• _Exercise aim_:
Please retype the listing exactly as it appears, skipping each picture.

• _Material provided_:
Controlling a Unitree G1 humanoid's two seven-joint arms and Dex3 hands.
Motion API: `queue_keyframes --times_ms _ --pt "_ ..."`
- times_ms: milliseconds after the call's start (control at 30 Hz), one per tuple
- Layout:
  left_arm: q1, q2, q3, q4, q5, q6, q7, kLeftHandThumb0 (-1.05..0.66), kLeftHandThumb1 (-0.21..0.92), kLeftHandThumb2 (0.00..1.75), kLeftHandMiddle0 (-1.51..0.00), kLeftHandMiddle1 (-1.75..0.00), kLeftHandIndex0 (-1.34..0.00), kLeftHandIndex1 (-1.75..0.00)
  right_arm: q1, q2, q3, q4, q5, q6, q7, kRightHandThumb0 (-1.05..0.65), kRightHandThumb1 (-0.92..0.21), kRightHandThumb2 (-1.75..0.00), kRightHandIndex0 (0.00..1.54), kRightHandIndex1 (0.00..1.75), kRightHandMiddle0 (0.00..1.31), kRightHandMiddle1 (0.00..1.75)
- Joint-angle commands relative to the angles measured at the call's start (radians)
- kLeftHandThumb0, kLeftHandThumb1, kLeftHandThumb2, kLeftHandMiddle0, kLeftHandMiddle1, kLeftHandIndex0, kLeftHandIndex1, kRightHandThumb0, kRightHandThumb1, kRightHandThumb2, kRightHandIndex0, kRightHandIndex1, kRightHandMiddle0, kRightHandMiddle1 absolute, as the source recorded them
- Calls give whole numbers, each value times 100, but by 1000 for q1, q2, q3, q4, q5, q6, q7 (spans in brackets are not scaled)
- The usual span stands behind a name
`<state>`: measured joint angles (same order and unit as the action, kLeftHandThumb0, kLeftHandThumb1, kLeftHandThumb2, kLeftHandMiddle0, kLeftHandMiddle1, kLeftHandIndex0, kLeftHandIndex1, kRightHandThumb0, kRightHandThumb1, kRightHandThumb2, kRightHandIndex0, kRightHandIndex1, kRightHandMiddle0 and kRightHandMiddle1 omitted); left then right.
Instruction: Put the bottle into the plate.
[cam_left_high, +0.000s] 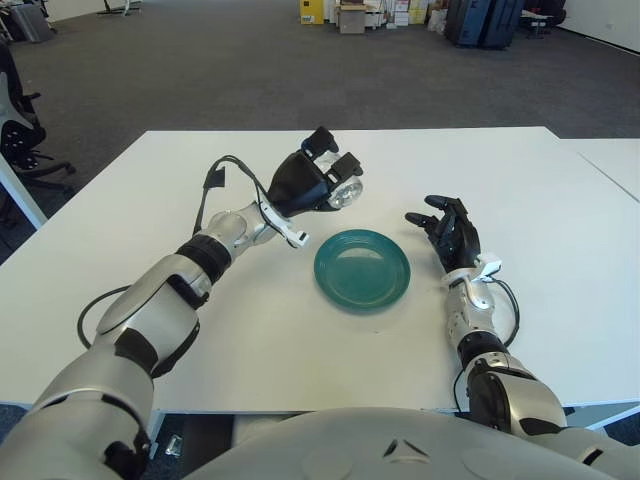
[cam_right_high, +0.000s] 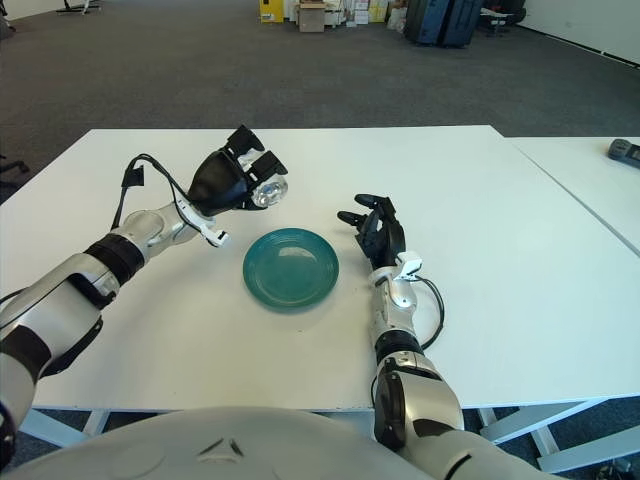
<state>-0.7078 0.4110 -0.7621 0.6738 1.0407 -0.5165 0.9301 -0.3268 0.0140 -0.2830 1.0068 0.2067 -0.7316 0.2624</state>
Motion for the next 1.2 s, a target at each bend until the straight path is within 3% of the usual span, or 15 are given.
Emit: queue_keyframes --times_ms 0,467,1167 --pt "24 1 12 -81 9 -9 -42 -43 42 119 -111 -175 -52 -175 74 18 -5 54 6 4 -6 -82 -92 -96 66 75 26 123" --pt "57 -20 -15 -143 36 -119 -164 -43 42 118 -111 -175 -52 -175 64 23 -3 57 0 6 -33 -82 -92 -97 66 75 26 123" --pt "100 -38 -23 -149 68 -173 -246 -41 49 109 -108 -175 -47 -175 61 25 4 48 -17 39 -80 -82 -92 -101 66 75 26 121"
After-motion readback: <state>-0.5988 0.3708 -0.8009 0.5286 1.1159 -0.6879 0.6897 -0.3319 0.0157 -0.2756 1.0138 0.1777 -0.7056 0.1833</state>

• _Answer area_:
Controlling a Unitree G1 humanoid's two seven-joint arms and Dex3 hands.
Motion API: `queue_keyframes --times_ms _ --pt "_ ..."`
- times_ms: milliseconds after the call's start (control at 30 Hz), one per tuple
- Layout:
  left_arm: q1, q2, q3, q4, q5, q6, q7, kLeftHandThumb0 (-1.05..0.66), kLeftHandThumb1 (-0.21..0.92), kLeftHandThumb2 (0.00..1.75), kLeftHandMiddle0 (-1.51..0.00), kLeftHandMiddle1 (-1.75..0.00), kLeftHandIndex0 (-1.34..0.00), kLeftHandIndex1 (-1.75..0.00)
  right_arm: q1, q2, q3, q4, q5, q6, q7, kRightHandThumb0 (-1.05..0.65), kRightHandThumb1 (-0.92..0.21), kRightHandThumb2 (-1.75..0.00), kRightHandIndex0 (0.00..1.54), kRightHandIndex1 (0.00..1.75), kRightHandMiddle0 (0.00..1.31), kRightHandMiddle1 (0.00..1.75)
- Joint-angle commands relative to the angles measured at the call's start (radians)
- kLeftHandThumb0, kLeftHandThumb1, kLeftHandThumb2, kLeftHandMiddle0, kLeftHandMiddle1, kLeftHandIndex0, kLeftHandIndex1, kRightHandThumb0, kRightHandThumb1, kRightHandThumb2, kRightHandIndex0, kRightHandIndex1, kRightHandMiddle0, kRightHandMiddle1 absolute, as the source recorded them
- Calls give whole numbers, each value times 100, but by 1000 for q1, q2, q3, q4, q5, q6, q7 (spans in brackets are not scaled)
- The usual span stands behind a name
`<state>`: measured joint angles (same order and unit as the action, kLeftHandThumb0, kLeftHandThumb1, kLeftHandThumb2, kLeftHandMiddle0, kLeftHandMiddle1, kLeftHandIndex0, kLeftHandIndex1, kRightHandThumb0, kRightHandThumb1, kRightHandThumb2, kRightHandIndex0, kRightHandIndex1, kRightHandMiddle0 and kRightHandMiddle1 omitted); left then right.
Instruction: Put the bottle into the plate.
[cam_left_high, +0.000s] 
[cam_right_high, +0.000s] 
<state>-0.7078 0.4110 -0.7621 0.6738 1.0407 -0.5165 0.9301 -0.3268 0.0140 -0.2830 1.0068 0.2067 -0.7316 0.2624</state>
Motion for the next 1.2 s, a target at each bend until the straight path is within 3% of the usual span, or 15 are given.
Emit: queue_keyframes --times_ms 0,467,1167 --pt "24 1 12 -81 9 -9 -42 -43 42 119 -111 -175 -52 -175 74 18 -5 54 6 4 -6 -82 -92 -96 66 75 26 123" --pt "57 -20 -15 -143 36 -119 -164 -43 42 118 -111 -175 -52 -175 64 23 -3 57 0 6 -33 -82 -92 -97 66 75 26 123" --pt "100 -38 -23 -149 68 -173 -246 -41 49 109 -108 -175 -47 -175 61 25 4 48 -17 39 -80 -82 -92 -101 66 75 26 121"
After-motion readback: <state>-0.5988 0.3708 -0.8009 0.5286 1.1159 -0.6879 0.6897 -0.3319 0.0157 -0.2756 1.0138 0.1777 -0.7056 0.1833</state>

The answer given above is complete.